Dr. Richard Jones, professor of social and cultural sciences at Marquette University, recently received the university’s highest teaching honor, the Robert and Mary Gettel Faculty Award for Teaching Excellence.
Jones was nominated by his colleagues and former students who described him as a “workhorse” and a “dream,” and highlighted his straightforward and relatable approach in the classroom. “Professor Jones embodied everything I now believe college should be,” a former student said.
Jones has taught 15 different undergraduate courses during his 25-year career at Marquette, including: crime and punishment, the experience of incarceration, social problems, principles of sociology, and sport in society. He has positively impacted first-generation and minority students through his contributions to the Educational Opportunity Program, the McNair Scholars and the Freshman Frontier Program. Jones currently serves as the Faculty Athletics Representative based on his work with Marquette’s student-athletes.

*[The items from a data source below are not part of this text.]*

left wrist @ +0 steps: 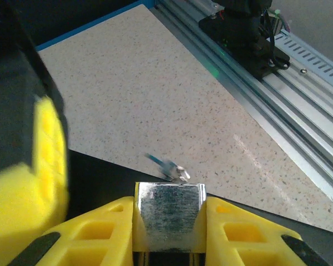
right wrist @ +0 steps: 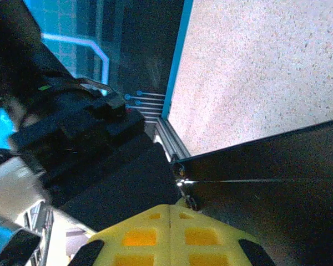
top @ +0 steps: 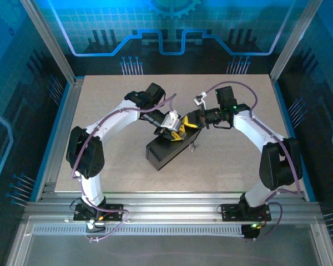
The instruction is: Unlock the padlock with the key
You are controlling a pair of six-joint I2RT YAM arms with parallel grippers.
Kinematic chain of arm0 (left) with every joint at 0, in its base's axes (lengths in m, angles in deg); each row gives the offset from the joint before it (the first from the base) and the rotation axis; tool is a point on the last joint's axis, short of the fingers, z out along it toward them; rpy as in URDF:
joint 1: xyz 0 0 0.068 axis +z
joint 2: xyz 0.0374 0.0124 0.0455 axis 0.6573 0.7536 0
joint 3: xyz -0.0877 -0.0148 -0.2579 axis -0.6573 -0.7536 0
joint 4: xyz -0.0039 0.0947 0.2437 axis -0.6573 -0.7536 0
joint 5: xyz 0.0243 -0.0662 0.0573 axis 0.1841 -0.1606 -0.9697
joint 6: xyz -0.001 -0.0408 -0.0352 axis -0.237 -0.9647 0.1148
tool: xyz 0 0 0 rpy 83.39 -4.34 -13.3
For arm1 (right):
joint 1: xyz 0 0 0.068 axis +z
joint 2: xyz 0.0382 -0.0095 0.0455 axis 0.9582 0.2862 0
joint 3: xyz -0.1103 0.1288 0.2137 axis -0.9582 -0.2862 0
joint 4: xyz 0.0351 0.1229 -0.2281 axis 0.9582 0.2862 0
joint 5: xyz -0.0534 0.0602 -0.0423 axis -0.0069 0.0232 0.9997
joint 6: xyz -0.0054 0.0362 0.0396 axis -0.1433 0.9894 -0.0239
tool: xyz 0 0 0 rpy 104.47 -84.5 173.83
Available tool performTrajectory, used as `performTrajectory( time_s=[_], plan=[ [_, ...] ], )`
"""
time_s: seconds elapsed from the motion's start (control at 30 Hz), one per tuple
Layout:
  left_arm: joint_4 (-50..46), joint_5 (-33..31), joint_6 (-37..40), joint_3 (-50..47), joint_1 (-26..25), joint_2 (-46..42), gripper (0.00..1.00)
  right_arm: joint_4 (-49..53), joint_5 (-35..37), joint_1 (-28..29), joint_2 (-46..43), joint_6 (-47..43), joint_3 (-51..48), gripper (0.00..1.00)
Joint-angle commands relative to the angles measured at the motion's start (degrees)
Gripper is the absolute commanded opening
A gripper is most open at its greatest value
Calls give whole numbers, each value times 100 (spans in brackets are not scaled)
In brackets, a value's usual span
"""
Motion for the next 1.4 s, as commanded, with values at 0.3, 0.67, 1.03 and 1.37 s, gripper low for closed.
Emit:
performTrajectory(
  time_s=[0.3,0.67,1.03,1.37],
  plan=[
    [-131,459,-451,776,485,651,4,413,972,-632,-863,-144,-686,1],
    [-165,284,-665,764,487,642,32,1418,1999,-709,-1495,-759,-1480,32],
    [362,302,-1383,401,582,125,64,1725,4005,641,-1365,-586,-2187,44],
    [1417,-745,-5329,765,253,-476,57,1734,5117,1380,-960,-1559,-2112,47]
  ],
)
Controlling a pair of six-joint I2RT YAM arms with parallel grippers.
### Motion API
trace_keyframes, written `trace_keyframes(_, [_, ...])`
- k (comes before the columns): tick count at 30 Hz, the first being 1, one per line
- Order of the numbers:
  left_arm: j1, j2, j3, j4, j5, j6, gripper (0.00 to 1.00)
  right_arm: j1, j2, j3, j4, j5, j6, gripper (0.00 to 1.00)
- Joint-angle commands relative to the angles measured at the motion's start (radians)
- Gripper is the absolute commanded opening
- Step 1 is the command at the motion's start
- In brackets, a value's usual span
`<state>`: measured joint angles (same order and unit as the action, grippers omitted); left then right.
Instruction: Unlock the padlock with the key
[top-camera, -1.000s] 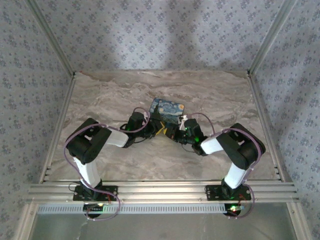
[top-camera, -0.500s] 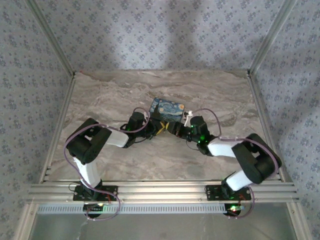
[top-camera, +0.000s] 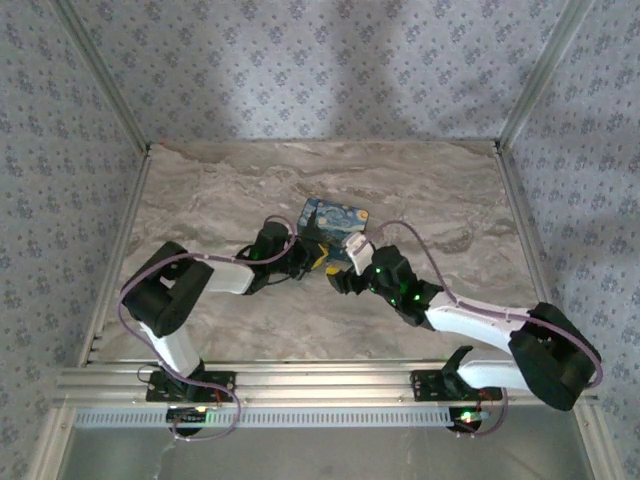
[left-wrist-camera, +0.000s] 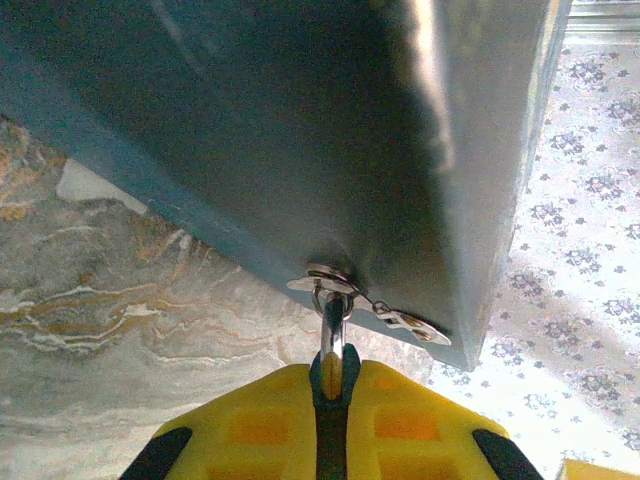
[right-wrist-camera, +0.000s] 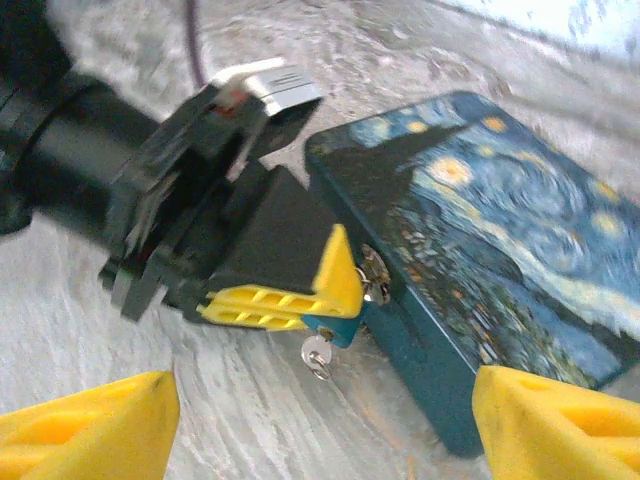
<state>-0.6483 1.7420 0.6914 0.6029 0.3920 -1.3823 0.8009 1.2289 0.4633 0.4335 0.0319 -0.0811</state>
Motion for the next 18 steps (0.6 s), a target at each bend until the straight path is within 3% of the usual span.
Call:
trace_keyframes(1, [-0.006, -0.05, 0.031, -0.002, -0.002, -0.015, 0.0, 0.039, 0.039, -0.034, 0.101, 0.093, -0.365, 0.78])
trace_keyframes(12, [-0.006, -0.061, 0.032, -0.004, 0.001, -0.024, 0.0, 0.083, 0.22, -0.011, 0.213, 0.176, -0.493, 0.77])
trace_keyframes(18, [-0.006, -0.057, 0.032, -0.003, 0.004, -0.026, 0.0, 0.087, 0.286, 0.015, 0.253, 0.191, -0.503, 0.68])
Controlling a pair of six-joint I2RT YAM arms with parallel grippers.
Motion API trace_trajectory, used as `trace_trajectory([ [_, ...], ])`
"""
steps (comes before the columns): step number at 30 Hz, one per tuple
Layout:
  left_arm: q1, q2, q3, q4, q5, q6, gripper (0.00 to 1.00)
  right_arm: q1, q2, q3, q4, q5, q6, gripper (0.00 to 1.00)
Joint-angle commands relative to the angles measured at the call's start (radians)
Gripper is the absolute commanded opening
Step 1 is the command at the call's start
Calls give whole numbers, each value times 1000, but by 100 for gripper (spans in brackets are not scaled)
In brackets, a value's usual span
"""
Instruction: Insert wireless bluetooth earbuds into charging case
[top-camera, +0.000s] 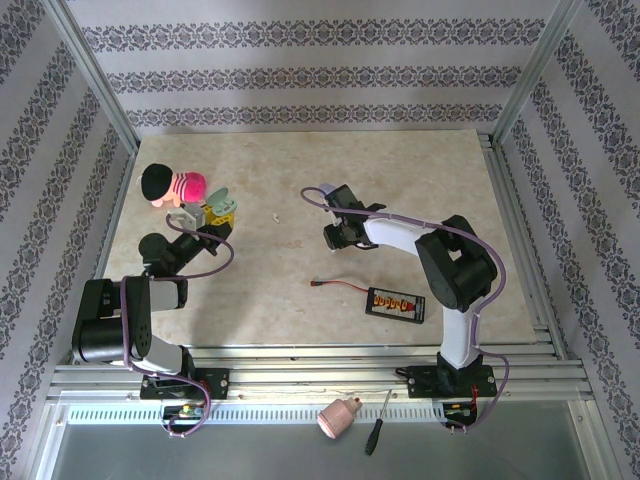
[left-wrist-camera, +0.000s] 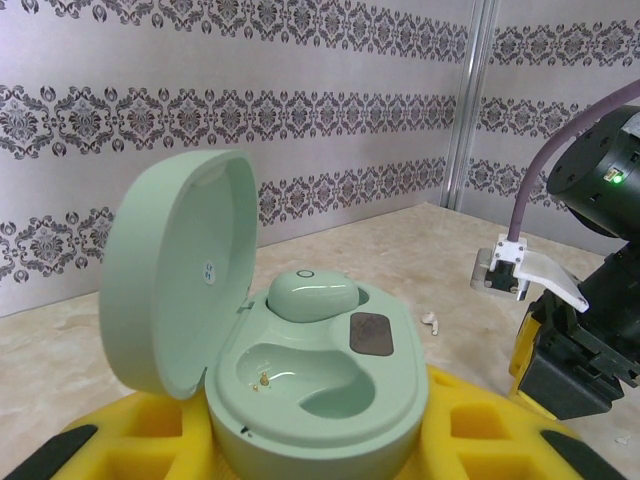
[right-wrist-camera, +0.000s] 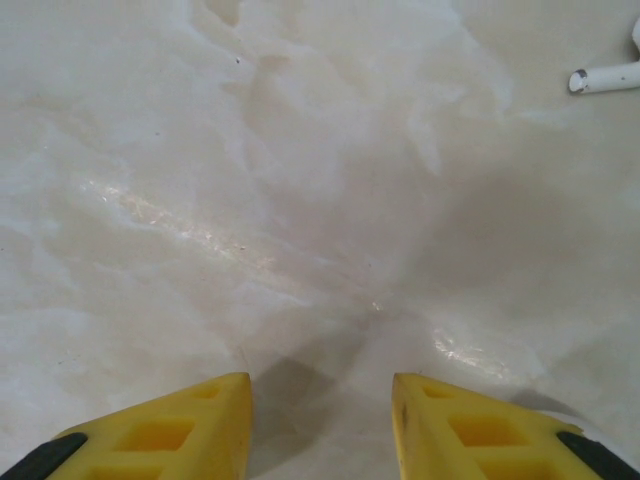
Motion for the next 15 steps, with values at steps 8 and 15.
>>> trace_trajectory([
  [8, -5, 5, 13, 63, 25, -18, 35, 55, -21, 47, -90, 49, 125, 48],
  [15, -4, 2, 12, 63, 29, -21, 35, 116, 40, 73, -157, 192, 154, 53],
])
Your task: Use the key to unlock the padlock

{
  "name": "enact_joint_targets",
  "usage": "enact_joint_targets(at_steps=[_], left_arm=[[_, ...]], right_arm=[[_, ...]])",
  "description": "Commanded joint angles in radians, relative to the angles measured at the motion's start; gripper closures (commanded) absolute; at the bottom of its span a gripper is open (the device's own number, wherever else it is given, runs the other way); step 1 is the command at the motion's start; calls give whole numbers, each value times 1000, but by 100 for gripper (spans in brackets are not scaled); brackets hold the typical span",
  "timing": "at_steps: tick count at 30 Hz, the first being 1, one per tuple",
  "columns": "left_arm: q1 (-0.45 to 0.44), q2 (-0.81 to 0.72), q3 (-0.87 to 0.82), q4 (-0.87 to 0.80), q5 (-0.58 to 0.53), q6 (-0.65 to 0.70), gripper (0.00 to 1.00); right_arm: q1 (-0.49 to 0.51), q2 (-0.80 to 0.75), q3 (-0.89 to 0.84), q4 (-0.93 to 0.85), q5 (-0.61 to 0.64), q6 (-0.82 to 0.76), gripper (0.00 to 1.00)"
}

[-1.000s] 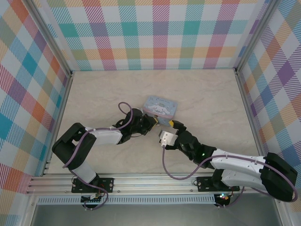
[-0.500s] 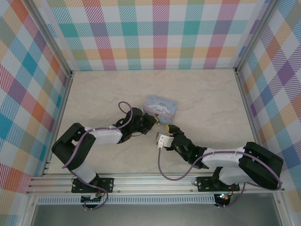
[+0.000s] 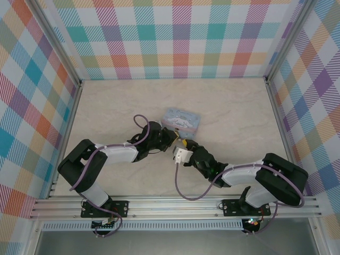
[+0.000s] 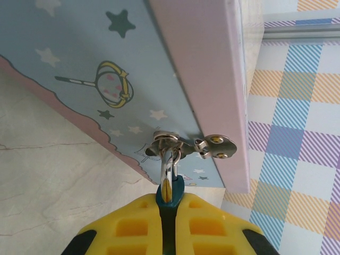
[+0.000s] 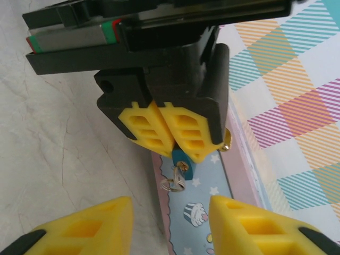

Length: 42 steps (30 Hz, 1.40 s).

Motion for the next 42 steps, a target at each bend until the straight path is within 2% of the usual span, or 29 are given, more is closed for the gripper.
enact_joint_targets(at_steps=[1, 6, 14, 19, 42], left_arm=[[-13, -33, 30, 30, -10, -9, 100], [-15, -31, 33, 30, -7, -9, 100], [-19, -23, 34, 33, -8, -10, 100], [-17, -18, 38, 33, -2, -10, 100], [-19, -15, 40, 30, 9, -12, 100]], right_arm=[[-9, 26, 39, 78, -20, 17, 60], [-15, 58, 50, 110, -6, 23, 65], [-30, 81, 57, 113, -7, 43, 78], [-35, 92, 60, 110, -5, 51, 81], [-47, 164, 80, 182, 31, 52, 83]])
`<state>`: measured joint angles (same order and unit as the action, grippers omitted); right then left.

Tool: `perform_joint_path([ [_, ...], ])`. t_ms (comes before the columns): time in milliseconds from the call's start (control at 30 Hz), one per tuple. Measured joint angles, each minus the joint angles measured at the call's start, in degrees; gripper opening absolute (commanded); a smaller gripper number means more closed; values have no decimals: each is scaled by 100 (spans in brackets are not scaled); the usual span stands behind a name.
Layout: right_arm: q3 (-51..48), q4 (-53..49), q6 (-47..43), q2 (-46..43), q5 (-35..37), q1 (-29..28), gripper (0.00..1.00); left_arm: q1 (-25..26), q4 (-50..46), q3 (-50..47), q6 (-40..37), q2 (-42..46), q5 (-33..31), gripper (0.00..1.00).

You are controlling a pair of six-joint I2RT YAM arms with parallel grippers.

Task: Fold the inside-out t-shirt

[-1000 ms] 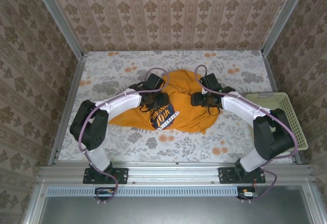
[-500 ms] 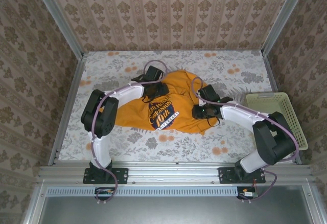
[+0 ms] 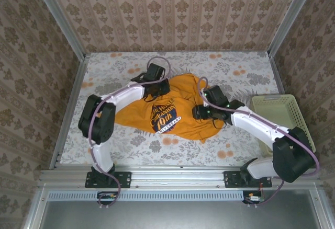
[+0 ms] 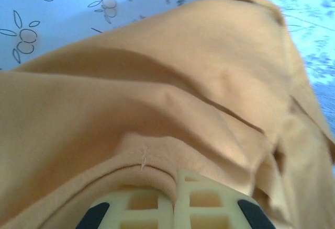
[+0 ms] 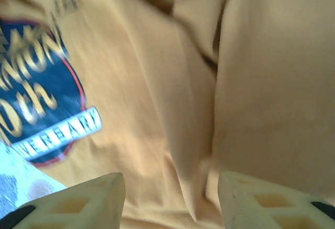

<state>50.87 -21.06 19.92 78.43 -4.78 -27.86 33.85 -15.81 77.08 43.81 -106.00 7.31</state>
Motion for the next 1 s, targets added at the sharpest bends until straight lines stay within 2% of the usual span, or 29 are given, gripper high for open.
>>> perform_joint_path([
  [100,522,164,-105,442,-35,76,65,70,13,-251,-9,708,87,0],
  [167,800,385,-175,918,-107,118,64,101,35,-341,-7,1054,142,0],
  [333,1130,706,-216,1969,-498,146,49,31,122,-407,-7,1342,321,0],
  [500,1134,767,-269,2090,-621,35,12,-199,125,-509,-2,1340,505,0],
  [567,1121,767,-330,2070,-588,-42,2,-302,122,-511,-2,1351,557,0],
  [733,621,811,-546,1467,-232,-365,0,-590,-76,-378,-9,1392,654,0],
  [1000,-876,874,-608,-560,181,-1506,0,-1274,-610,651,-162,1126,695,0],
])
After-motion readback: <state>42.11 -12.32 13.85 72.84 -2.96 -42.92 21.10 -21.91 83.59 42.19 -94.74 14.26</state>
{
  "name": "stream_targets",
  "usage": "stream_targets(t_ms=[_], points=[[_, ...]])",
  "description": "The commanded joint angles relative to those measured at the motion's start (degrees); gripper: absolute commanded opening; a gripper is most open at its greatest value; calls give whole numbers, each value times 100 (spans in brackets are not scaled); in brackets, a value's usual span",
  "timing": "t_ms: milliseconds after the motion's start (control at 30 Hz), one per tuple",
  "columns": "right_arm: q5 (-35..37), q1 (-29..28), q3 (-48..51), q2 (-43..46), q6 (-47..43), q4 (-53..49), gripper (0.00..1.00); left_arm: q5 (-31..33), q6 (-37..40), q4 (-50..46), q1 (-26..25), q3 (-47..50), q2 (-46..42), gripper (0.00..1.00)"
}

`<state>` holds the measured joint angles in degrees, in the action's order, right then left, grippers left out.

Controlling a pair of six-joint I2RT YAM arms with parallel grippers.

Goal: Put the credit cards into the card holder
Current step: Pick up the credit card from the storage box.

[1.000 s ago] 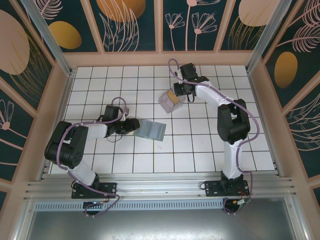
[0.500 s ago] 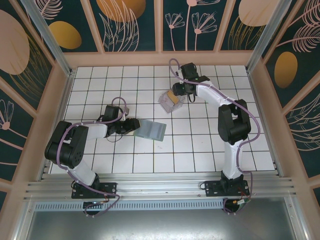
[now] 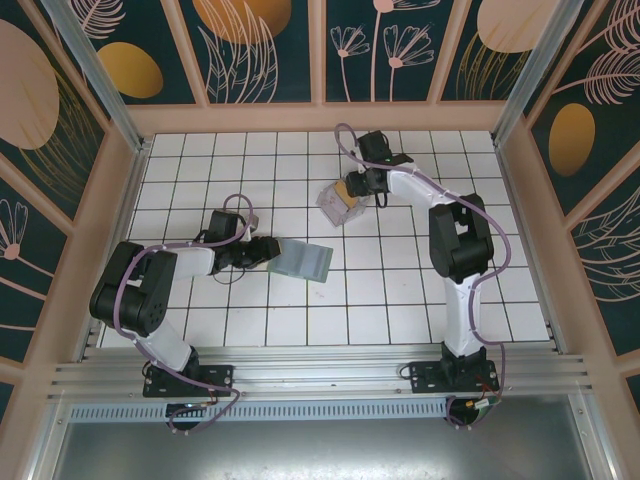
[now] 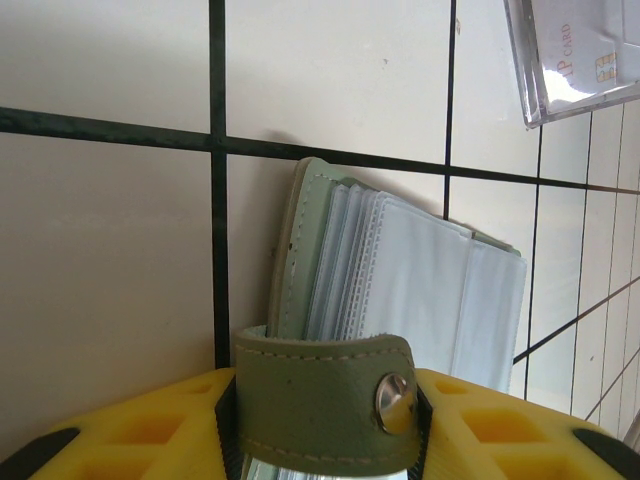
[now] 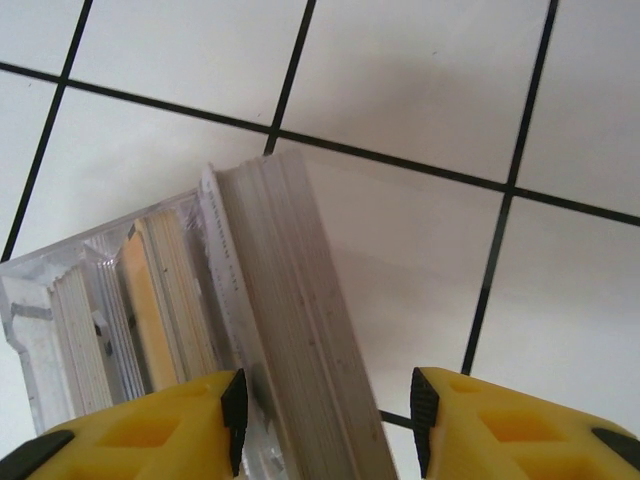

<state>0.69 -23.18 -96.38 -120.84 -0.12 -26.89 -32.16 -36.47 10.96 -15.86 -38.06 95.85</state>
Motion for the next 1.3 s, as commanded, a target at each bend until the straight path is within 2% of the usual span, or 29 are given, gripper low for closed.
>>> stream_targets(t_ms=[0, 567, 933, 1267], points=[[264, 70, -169, 132, -52, -98, 48, -46, -8, 92, -49, -87, 170, 46], [265, 74, -192, 344, -75, -70, 40, -88, -2, 88, -52, -131, 197, 46], [124, 76, -153, 502, -93, -45, 19, -95, -6, 103, -49, -99, 197, 46], [-85, 73, -140, 621, -142, -61, 13, -97, -18, 125, -50, -81, 192, 46]])
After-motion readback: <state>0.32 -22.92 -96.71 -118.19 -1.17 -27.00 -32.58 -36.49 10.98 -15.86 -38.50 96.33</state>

Jones earned his bachelor’s degree from Mankato State University and his Ph.D. from Iowa State University.
“I wouldn’t enjoy my profession as much without the balance between teaching and research,” Jones said. “My teaching is improved tremendously by the research that I am engaged in, and I feel that students become more engaged in the material when the professor is excited by the work they are doing.”
Teaching Excellence Awards are the highest teaching honor bestowed upon Marquette University faculty members. Recipients are nominated by their colleagues and students for demonstrating excellence as teacher-scholars.